**Your goal**
The expected output is every line of the data exactly as shown, minus the images.
- Opening Delimiter -
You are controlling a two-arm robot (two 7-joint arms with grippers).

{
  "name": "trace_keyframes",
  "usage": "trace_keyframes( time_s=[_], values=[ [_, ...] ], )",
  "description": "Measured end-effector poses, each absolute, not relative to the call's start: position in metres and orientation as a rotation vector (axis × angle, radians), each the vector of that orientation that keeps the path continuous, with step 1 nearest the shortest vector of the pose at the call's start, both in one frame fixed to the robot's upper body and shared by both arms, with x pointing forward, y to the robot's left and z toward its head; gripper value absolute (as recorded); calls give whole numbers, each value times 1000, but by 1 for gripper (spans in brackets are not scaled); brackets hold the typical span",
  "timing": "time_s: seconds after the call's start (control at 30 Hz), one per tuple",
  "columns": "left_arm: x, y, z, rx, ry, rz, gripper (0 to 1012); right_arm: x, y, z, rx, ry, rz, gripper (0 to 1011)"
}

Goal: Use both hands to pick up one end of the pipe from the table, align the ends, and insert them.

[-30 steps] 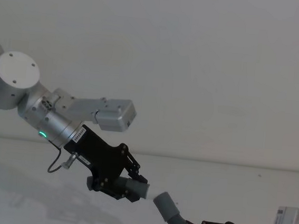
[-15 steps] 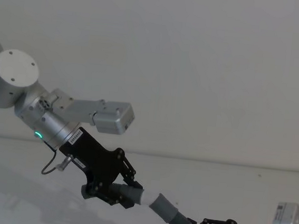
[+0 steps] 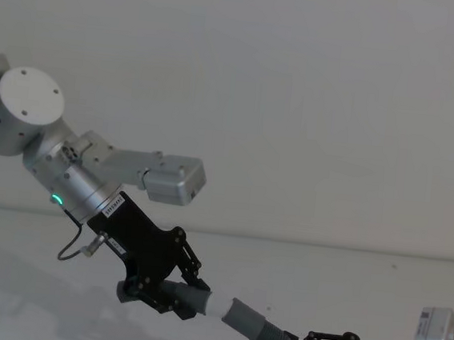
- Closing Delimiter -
**Answer to this task**
You are controlling a two-arm robot (two 7-joint arms with grippers).

{
  "name": "trace_keyframes",
  "usage": "trace_keyframes( time_s=[_], values=[ [_, ...] ], )",
  "description": "Measured end-effector poses, each absolute, not relative to the call's start: position in metres and orientation as a rotation vector (axis × angle, radians), each the vector of that orientation that keeps the path continuous, with step 1 nearest the shortest vector of the pose at the call's start, both in one frame fixed to the robot's upper body and shared by both arms, with x pointing forward, y to the robot's left and z toward its head; gripper value absolute (as recorded); calls give whole numbers, each value times 1000, but by 1 for gripper (spans in brackets are not scaled); brackets hold the typical span",
  "timing": "time_s: seconds after the call's start (control at 30 Hz), one per tuple",
  "columns": "left_arm: x, y, z, rx, ry, rz, gripper (0 to 1012); right_arm: x, y, z, rx, ry, rz, gripper (0 to 1011)"
}

Goal: Use both hands to pick up one end of the pipe from the table, align the ends, and insert them.

[-30 steps] 
[-15 steps] 
[+0 steps] 

Whatever the exercise asked has now been answered.